During this rotation, I traveled to two different clinics throughout the week, one located in Ypsilanti and the other located in Livonia. At these clinics, my preceptor helps patients mainly in managing their diabetes, hypertension, and dyslipidemia. In this setting, my preceptor has a collaborative practice agreement with a physician which gives him the right to prescribe medications within his defined disease areas (mainly diabetes, hypertension, and dyslipidemia). This is a unique position for pharmacists, as typically pharmacists do not prescribe medications.
Before coming into clinic, I would work up my patients at home
so that I could determine what the most crucial issues were that should be
discussed with the each patient. During
the first hour of the day, my preceptor and I would talk about each
patient. We had valuable discussions about therapy regimens, and this helped me to review and improve my therapeutic knowledge. During this time, we would also determine what we
should talk about with the patient and what the next steps might be in the
patient’s drug therapy. Thinking of
plans A, B, and C regarding changes in a patient’s medication regimen ahead of time
was valuable. Sometimes patients did not
want to try certain drug therapies, so we would have a back-up plan in place.
My preceptor and I would either see patients during a 30-minute
in-person clinic visit, or we would talk with them over the phone during a
15-minute conversation. During clinic
visits, I would manually measure blood pressure and did a few foot exams for
diabetic patients. Talking with patients
during this rotation was a great learning experience. The goal of these encounters was to let the
patient set the agenda of what issues they would like to talk about, and at the
same time it was also important for me to gather specific information.

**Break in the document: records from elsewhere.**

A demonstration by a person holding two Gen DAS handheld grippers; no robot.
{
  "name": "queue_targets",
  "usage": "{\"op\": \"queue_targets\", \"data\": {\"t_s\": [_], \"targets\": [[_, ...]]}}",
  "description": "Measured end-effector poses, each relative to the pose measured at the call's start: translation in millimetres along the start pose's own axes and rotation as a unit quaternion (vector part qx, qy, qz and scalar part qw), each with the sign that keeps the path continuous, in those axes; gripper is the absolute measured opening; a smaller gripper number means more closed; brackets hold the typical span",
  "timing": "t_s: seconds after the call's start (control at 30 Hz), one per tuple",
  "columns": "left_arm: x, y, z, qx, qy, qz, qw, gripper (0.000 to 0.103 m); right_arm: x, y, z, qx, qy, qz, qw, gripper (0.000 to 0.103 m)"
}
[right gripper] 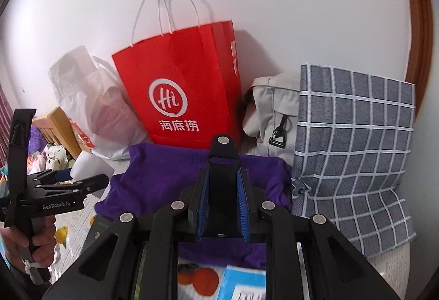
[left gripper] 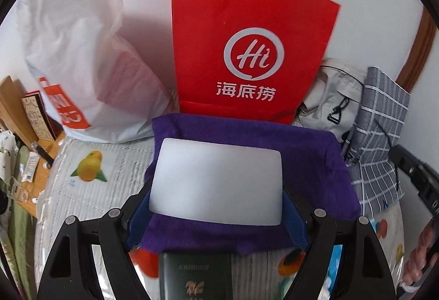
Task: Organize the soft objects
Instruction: 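Lower the sponge onto the purple towel and open the left gripper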
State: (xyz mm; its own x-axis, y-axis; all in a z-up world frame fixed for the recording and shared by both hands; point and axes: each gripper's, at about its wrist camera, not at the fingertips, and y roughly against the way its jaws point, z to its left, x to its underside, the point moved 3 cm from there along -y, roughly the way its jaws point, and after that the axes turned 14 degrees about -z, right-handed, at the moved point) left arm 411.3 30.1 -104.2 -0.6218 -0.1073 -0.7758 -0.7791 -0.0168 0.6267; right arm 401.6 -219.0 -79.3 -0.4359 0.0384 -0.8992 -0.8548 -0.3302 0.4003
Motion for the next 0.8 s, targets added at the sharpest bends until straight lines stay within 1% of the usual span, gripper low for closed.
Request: {"op": "queue_targets", "data": {"t_s": [0.07,0.23,0.33,0.43,0.6,0.8], "targets": [[-1.9,-16.7,0.9,0.0,0.002,0.007,1.0,0.081,4.2,-14.8,-2.7,0.001,0.0,0.01,1.0,0.021],[1.2,-51.9,5.4,0.0,0.006,0.028,0.9996,0.081,26.7,-54.6,-12.6,-0.004,-0.003,0.051,0.999,0.021],[4.4,-68.5,11.0,-0.001,0.016,0.044,0.9989,0.081,38.0,-74.5,-20.6,-0.012,-0.01,0.079,0.997,0.021],[7.2,-78.5,15.1,-0.007,0.011,0.047,0.9988,0.081,50.6,-89.1,-27.2,-0.004,-0.003,0.107,0.994,0.021],[12.5,-95.6,17.7,0.001,0.013,0.064,0.9979,0.081,66.6,-102.4,-35.7,0.003,-0.011,0.139,0.99,0.021],[17.4,-107.4,19.1,0.012,0.022,0.075,0.9969,0.081,78.4,-108.0,-36.0,0.0,-0.008,0.158,0.987,0.021]]}}
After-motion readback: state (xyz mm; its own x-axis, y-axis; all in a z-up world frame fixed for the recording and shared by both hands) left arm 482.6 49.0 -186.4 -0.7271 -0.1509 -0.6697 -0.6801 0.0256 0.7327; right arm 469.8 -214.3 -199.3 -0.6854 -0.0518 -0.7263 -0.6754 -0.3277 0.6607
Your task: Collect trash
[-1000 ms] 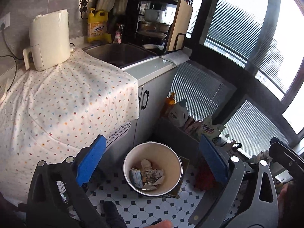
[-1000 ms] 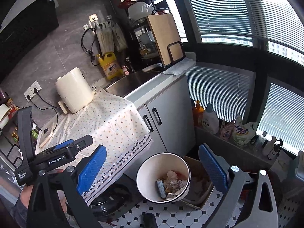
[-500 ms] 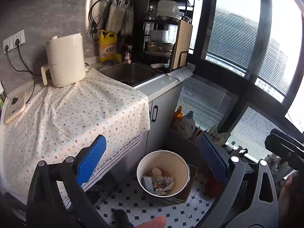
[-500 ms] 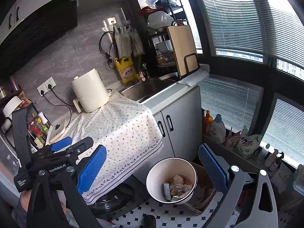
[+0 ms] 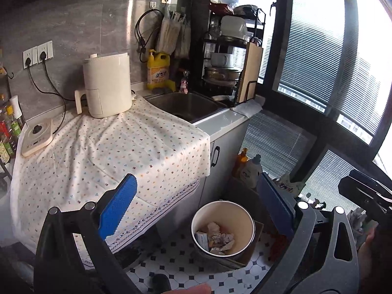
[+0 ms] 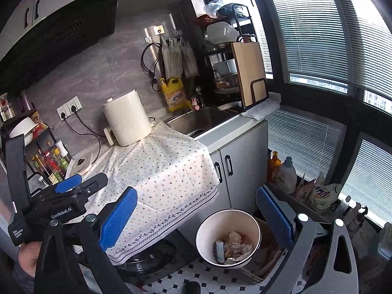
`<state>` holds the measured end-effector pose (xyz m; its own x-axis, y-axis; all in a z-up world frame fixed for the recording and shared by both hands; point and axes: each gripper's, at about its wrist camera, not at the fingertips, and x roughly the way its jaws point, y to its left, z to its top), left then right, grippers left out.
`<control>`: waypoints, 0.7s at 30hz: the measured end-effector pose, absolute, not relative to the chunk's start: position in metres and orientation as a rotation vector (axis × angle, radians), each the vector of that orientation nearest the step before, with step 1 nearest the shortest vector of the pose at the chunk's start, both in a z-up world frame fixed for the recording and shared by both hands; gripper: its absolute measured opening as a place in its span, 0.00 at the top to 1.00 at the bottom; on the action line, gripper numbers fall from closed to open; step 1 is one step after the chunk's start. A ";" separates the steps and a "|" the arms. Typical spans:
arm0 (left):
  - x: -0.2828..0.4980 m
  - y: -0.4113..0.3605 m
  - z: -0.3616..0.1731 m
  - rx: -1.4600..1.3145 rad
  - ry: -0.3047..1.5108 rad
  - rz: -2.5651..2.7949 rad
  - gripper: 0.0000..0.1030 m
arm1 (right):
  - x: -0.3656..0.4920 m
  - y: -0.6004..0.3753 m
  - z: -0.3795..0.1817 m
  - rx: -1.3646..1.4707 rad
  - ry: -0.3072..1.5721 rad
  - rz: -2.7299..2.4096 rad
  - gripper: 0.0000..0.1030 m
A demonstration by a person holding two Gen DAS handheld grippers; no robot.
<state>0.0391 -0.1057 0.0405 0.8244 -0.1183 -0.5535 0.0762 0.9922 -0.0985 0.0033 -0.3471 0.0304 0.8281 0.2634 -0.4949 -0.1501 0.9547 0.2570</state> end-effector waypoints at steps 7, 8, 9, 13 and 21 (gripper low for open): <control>0.039 -0.106 0.041 -0.068 0.594 -0.104 0.06 | 0.008 -0.344 0.028 0.206 0.559 0.236 0.08; 0.038 -0.107 0.041 -0.066 0.591 -0.103 0.06 | 0.008 -0.343 0.029 0.206 0.558 0.237 0.08; 0.039 -0.108 0.043 -0.065 0.589 -0.104 0.06 | 0.008 -0.343 0.029 0.205 0.556 0.237 0.08; 0.040 -0.109 0.045 -0.070 0.582 -0.102 0.06 | 0.010 -0.343 0.029 0.202 0.552 0.239 0.08; 0.045 -0.108 0.046 -0.076 0.580 -0.101 0.06 | 0.012 -0.342 0.033 0.194 0.550 0.243 0.08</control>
<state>0.0445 -0.1079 0.0461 0.8318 -0.1167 -0.5426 0.0739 0.9922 -0.1002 0.0125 -0.3417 0.0328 0.8248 0.2792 -0.4917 -0.1759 0.9531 0.2461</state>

It was challenging at times to balance these
two needs while staying on track time-wise, but I found that the more patients
that I spoke with, the better I learned how to balance these goals. It was also
interesting to be able to follow-up with patients a week or two after visits to
see how the medication and/or lifestyle changes we discussed had affected their
health.
A pharmacist in the ambulatory care setting plays a unique and
beneficial role in patient’s health, and it was great to participate in this
first-hand!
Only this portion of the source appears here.